The federal government intervened, but not with sweeping laws or regulations. Instead, a series of seemingly mundane, incremental changes, many recommended by the industry itself and put in place at little cost, have gradually made skies safer. "Everybody was looking for the home run that solved all of the accidents," says Ed Soliday, a former United Airlines (UAL) executive. "The more we got down to it, the things that had the biggest impact were base hits."
After TWA Flight 800 exploded over the Atlantic Ocean in July 1996, killing 230 people, President Bill Clinton created a commission that called on the federal government and the airline industry to reduce the accident rate by 80 percent over 10 years. Groups used to working against each other -- the Federal Aviation Administration, commercial airlines, manufacturers, and labor unions -- formed the Commercial Aviation Safety Team (CAST) to analyze accident data and suggest improvements. Some of the changes seem obvious, yet weren't always part of the flight plan: The pilot and co-pilot must now discuss well before landing -- the most dangerous part of a flight -- how they will approach the runway and agree on what they would do if they had to abort the landing. Crew members are also taught how to spot dangerous ice on the wings.

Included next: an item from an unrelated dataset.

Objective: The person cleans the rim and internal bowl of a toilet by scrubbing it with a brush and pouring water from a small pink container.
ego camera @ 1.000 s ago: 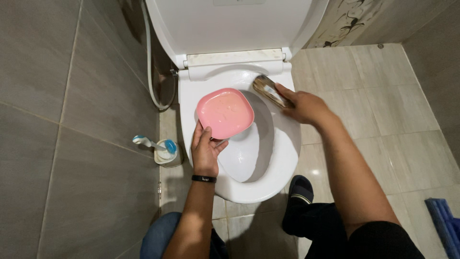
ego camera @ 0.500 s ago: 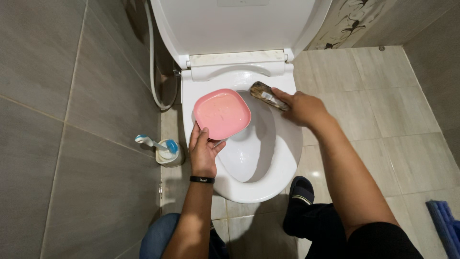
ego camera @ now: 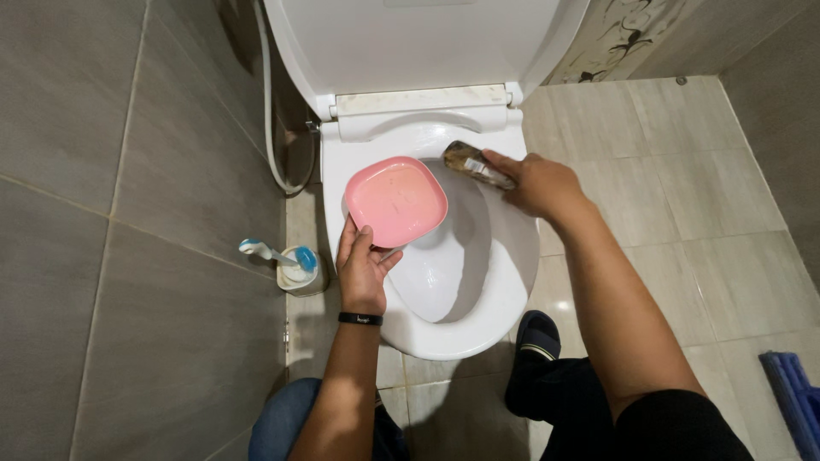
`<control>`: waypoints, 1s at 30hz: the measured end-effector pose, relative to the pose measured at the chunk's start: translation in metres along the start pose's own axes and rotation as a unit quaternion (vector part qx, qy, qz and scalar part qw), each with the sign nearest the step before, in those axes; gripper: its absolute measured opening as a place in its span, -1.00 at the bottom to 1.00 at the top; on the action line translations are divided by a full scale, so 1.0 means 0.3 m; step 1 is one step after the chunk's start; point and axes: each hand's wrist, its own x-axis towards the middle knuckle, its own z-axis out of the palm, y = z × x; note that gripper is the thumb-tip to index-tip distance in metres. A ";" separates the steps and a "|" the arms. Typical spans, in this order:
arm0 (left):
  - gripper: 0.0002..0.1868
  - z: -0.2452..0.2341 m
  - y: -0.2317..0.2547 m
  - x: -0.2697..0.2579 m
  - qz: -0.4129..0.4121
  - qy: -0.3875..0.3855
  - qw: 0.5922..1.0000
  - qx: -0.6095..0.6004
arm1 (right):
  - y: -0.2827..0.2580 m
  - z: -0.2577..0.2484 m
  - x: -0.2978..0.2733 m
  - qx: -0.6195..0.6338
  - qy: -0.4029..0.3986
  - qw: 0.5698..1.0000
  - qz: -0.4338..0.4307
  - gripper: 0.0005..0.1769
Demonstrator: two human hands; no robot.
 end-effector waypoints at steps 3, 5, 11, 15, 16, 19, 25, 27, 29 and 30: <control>-0.39 -0.005 0.003 -0.006 0.004 -0.004 1.000 0.003 | 0.005 -0.008 0.010 0.023 -0.005 0.999 0.035 -0.07; -0.39 -0.008 0.006 -0.009 0.006 0.002 1.000 -0.003 | -0.018 0.010 0.025 0.037 0.016 0.998 0.040 -0.06; -0.38 -0.028 0.016 -0.011 0.003 0.008 1.000 -0.003 | -0.065 0.073 0.072 0.091 0.048 0.995 0.004 -0.02; -0.39 -0.042 0.008 -0.005 0.015 0.007 1.000 -0.018 | 0.010 0.065 0.097 0.102 0.013 0.994 -0.030 -0.01; -0.40 -0.045 0.011 -0.005 0.016 0.006 1.000 -0.015 | 0.038 0.053 0.098 0.106 0.015 0.994 -0.038 0.00; -0.40 -0.049 0.020 -0.008 0.018 0.007 1.000 -0.014 | 0.042 0.042 0.099 0.099 0.018 0.995 -0.016 0.02; -0.43 -0.067 0.010 0.008 0.025 0.012 0.999 -0.036 | -0.111 0.062 0.091 0.093 0.039 0.995 0.000 -0.01; -0.43 -0.077 0.010 0.009 0.033 0.013 0.999 -0.029 | -0.140 0.075 0.082 0.104 0.052 0.993 -0.015 -0.03; -0.44 -0.087 0.019 0.008 0.036 0.018 0.999 -0.037 | -0.158 0.084 0.082 0.112 0.056 0.992 -0.035 -0.05; -0.45 -0.090 0.025 0.009 0.038 0.020 0.998 -0.041 | -0.153 0.081 0.088 0.105 0.045 0.993 -0.041 -0.04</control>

Under a program the FAA adopted at the airlines' suggestion, pilots can report errors without fear of punishment. CAST also recommended that airlines install "terrain avoidance" systems to warn pilots if they're too close to radio towers, buildings, or mountains. From 1982 to 1995, bad weather or dark conditions caused pilots on 12 planes to crash them into the ground, killing 420 people. No such accidents have occurred since 2005, when the FAA required airlines to install the warning devices on aircraft.
In the last five years, the odds of a U.S. plane going down and killing someone have been 1 in 49 million, a 93 percent decline from 1994 to 1998, when they were 1 in 3.7 million. Accident rates are also down in Canada, Europe, Australia, and Japan. CAST has made 185 recommendations since it first met in 1998 and continues to debate improvements. "A period of no accidents can ... breed complacency that ends up causing accidents," says Deborah Hersman, chairman of the National Transportation Safety Board. Airlines now download data from millions of flights annually and have begun pooling records to look for dangerous patterns. "What safety is about is attacking all of those issues that lead up to an accident," says Don Gunther, a former Continental executive and CAST's co-chair until last year, "and really they are pretty minor."
The bottom line: In the past five years, 1 in 49 million commercial flights has crashed, a 93 percent decline from 1994-1998.